*** Block opens ***

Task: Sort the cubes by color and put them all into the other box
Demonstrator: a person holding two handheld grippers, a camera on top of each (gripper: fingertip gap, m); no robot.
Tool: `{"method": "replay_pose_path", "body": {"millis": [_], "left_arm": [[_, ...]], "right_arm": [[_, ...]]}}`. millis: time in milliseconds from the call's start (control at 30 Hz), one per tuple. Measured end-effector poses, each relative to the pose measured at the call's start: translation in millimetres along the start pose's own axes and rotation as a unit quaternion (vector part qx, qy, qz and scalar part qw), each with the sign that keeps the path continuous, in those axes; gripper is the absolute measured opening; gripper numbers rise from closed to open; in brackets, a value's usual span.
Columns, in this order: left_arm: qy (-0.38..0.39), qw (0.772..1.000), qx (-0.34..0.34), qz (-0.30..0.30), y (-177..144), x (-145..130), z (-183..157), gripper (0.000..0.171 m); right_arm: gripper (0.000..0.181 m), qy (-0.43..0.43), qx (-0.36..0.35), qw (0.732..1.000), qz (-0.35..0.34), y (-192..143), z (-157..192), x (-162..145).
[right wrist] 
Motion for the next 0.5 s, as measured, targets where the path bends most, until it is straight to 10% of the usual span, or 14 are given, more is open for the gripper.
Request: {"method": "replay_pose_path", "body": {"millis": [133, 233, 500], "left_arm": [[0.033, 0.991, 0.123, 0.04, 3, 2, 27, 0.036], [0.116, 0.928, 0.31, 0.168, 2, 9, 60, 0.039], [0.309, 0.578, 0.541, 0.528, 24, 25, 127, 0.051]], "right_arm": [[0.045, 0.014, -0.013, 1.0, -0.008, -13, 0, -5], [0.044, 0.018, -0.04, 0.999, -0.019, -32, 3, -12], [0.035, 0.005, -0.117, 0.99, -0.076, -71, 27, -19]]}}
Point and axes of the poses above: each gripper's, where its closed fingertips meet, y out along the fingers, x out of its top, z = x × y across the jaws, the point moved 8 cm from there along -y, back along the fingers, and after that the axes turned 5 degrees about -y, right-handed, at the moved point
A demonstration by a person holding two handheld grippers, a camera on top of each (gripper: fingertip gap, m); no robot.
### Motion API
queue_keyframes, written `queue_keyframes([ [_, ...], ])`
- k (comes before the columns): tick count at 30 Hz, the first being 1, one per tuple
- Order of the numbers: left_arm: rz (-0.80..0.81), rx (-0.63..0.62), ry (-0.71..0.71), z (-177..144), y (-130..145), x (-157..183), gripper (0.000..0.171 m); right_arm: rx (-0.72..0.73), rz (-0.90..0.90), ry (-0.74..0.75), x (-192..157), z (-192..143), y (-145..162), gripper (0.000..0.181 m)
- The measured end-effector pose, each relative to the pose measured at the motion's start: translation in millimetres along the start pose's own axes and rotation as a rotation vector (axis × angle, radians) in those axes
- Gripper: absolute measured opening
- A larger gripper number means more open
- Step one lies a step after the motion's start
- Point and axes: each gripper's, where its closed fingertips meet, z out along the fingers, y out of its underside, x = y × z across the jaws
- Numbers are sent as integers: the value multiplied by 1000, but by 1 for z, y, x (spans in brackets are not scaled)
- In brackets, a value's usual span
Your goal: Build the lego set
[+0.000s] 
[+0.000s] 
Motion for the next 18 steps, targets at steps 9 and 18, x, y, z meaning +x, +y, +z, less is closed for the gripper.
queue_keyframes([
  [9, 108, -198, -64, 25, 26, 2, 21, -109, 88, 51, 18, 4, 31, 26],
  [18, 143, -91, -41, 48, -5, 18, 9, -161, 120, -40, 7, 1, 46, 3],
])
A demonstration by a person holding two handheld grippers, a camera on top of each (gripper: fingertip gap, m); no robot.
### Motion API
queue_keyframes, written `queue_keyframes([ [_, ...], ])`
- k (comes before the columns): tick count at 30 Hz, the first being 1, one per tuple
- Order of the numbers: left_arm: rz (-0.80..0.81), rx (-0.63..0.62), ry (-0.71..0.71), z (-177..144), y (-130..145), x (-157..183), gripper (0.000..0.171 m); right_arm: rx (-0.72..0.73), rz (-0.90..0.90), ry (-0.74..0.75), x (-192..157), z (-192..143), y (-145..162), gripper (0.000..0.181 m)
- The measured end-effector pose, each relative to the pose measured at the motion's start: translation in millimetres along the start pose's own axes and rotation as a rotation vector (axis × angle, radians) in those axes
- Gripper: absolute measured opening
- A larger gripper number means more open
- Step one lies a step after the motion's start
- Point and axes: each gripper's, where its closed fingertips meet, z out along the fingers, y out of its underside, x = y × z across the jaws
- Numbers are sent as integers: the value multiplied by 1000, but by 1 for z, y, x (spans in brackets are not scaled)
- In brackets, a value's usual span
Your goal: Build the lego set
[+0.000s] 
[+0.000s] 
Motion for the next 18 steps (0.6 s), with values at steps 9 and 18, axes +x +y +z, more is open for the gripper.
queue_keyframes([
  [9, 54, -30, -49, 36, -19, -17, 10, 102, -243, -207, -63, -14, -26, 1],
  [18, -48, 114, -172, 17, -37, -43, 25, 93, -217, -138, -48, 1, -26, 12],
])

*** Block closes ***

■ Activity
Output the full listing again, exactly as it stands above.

■ Reply
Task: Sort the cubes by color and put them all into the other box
Demonstrator: a person holding two handheld grippers, a camera on top of each (gripper: fingertip gap, m); no robot.
Tool: `{"method": "replay_pose_path", "body": {"millis": [_], "left_arm": [[_, ...]], "right_arm": [[_, ...]]}}`. millis: time in milliseconds from the call's start (control at 30 Hz), one per tuple. Measured end-effector poses, each relative to the pose measured at the call's start: translation in millimetres along the start pose's own axes and rotation as a unit quaternion (vector part qx, qy, qz and scalar part qw), each with the sign that keeps the path continuous, in those axes; gripper is the absolute measured opening; gripper numbers rise from closed to open; in brackets, a value's usual span.
Columns, in this order: left_arm: qy (-0.38..0.39), qw (0.772..1.000), qx (-0.34..0.34), qz (-0.30..0.30), y (-177..144), x (-145..130), z (-183..157), gripper (0.000..0.171 m); right_arm: gripper (0.000..0.181 m), qy (-0.43..0.43), qx (-0.36..0.35), qw (0.732..1.000), qz (-0.35..0.34), y (-192..143), z (-157..192), x (-162..145).
[right wrist] 
Motion for the next 0.5 s, as measured, targets where the path bends most, until it is straight to 10% of the usual span, or 14 are given, more is open for the gripper.
Request: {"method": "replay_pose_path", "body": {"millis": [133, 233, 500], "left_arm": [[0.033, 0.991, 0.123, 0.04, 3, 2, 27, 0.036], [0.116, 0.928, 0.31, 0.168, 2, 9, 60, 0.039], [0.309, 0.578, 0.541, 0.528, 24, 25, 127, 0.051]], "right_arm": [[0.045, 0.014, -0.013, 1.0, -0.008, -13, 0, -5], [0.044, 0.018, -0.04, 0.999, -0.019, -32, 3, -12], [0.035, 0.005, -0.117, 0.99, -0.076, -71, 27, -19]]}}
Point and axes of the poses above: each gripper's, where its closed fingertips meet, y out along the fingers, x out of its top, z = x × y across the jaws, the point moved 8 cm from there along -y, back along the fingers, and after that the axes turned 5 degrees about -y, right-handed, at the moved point
A demonstration by a person holding two handheld grippers, a camera on top of each (gripper: fingertip gap, m); no robot.
### Motion API
queue_keyframes, written `queue_keyframes([ [_, ...], ])`
- k (comes before the columns): tick count at 30 Hz, the first being 1, one per tuple
- Order of the numbers: left_arm: rz (-0.80..0.81), rx (-0.63..0.62), ry (-0.71..0.71), z (-177..144), y (-130..145), x (-157..183), gripper (0.000..0.171 m); right_arm: rx (-0.72..0.73), rz (-0.90..0.90), ry (-0.74..0.75), x (-192..157), z (-192..143), y (-145..162), gripper (0.000..0.181 m)
- The measured end-effector pose, each relative to the pose measured at the motion's start: translation in millimetres along the start pose's own axes and rotation as a rotation vector (axis × angle, radians) in those axes
- Gripper: absolute measured opening
- A larger gripper number means more open
- Step one lies a step after the motion's start
- Point and axes: each gripper's, where its closed fingertips meet, z out along the fingers, y out of its underside, x = y × z across the jaws
- Numbers are sent as integers: the value multiplied by 1000, but by 1 for z, y, x (spans in brackets are not scaled)
- In brackets, a value's usual span
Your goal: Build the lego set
[+0.000s] 
[+0.000s] 
Motion for the next 18 steps, targets at steps 9 and 18, x, y, z meaning +x, +y, +z, less is closed for the gripper.
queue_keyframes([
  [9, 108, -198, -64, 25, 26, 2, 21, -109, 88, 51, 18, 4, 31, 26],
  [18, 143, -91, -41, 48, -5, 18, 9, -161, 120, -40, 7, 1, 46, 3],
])
A demonstration by a person holding two handheld grippers, a camera on top of each (gripper: fingertip gap, m); no robot.
### Motion API
queue_keyframes, written `queue_keyframes([ [_, ...], ])`
- k (comes before the columns): tick count at 30 Hz, the first being 1, one per tuple
- Order of the numbers: left_arm: rz (-0.80..0.81), rx (-0.63..0.62), ry (-0.71..0.71), z (-177..144), y (-130..145), x (-157..183), gripper (0.000..0.171 m); right_arm: rx (-0.72..0.73), rz (-0.90..0.90), ry (-0.74..0.75), x (-192..157), z (-192..143), y (-145..162), gripper (0.000..0.181 m)
- The measured end-effector pose, each relative to the pose measured at the motion's start: translation in millimetres along the start pose's own axes and rotation as a rotation vector (axis × angle, radians) in those axes
- Gripper: absolute measured opening
- A larger gripper number means more open
- Step one lies a step after the motion's start
- Point and axes: each gripper's, where its closed fingertips meet, z out along the fingers, y out of its underside, x = y × z across the jaws
- Numbers are sent as integers: the value multiplied by 1000, but by 1 for z, y, x (spans in brackets are not scaled)
- In brackets, a value's usual span
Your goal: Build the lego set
[+0.000s] 
[+0.000s] 
Motion for the next 18 steps (0.6 s), with values at steps 9 and 18, axes +x +y +z, more is open for the gripper.
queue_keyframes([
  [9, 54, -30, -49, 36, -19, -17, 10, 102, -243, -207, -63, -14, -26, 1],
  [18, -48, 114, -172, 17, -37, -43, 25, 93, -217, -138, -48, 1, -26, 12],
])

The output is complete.